Most of us have heard the old adage: Eat to live but do not live to eat.
The wisdom behind it?
There is no need to put so much importance on eating, nor is there some higher purpose to food besides sustenance.
It’s a lesson many forced into “hard lockdown” were forced to learn after the Victorian government enforced strict quarantine measures on nine public housing estates in inner Melbourne last Sunday.
And since, troubling stories have emerged of one family receiving only four sausage rolls in 48 hours, vegetarians being served meat pies, and in one case “what looked like dog food in a plastic bag“.

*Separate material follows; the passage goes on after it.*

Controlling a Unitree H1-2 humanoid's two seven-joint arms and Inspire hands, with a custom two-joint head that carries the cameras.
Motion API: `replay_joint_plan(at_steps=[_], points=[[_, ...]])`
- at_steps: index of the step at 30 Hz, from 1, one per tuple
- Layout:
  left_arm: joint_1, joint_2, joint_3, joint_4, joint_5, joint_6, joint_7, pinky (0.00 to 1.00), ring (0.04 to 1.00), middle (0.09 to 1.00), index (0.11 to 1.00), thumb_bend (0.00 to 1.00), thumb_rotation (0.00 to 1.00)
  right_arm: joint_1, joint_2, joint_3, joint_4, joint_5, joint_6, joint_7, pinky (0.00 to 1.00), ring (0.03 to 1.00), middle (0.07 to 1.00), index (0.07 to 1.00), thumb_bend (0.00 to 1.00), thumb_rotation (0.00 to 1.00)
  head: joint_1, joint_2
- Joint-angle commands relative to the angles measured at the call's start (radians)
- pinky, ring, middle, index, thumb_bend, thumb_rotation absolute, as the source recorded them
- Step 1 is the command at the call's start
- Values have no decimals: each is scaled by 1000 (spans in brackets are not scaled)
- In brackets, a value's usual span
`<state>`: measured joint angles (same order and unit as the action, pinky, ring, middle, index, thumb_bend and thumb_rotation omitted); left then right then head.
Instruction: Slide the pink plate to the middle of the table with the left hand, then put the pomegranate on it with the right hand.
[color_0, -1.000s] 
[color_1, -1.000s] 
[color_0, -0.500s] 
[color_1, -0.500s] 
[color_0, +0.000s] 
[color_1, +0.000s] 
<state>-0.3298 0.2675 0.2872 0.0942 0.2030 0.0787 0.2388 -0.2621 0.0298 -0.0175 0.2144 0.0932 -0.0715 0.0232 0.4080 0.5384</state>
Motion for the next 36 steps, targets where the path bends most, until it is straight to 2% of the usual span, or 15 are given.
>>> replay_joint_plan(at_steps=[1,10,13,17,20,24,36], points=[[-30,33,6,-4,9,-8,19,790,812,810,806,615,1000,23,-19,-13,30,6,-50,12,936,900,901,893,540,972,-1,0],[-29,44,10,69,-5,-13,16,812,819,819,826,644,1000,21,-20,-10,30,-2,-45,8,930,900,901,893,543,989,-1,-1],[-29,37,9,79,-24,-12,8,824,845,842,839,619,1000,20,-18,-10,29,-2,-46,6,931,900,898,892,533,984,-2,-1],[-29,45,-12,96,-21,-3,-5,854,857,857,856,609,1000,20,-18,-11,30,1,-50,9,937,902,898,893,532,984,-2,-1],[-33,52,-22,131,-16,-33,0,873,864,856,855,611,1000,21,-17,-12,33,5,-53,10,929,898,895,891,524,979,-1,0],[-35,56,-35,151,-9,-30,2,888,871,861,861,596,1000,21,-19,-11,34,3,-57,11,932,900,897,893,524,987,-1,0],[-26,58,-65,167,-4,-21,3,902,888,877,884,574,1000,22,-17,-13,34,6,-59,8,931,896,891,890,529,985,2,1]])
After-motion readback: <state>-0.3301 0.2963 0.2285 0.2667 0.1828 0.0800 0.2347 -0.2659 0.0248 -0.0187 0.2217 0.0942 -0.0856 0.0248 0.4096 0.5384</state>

Two towers remain under strict lockdown, with 237 cases linked to public housing blocks in Flemington and North Melbourne. Another 28 people have tested positive at Carlton’s public housing buildings.
While food trucks and volunteers have been dropping off plenty of supplies, last week’s controversy raised a question: How are our most vulnerable treated comparatively to returning travellers and sports stars?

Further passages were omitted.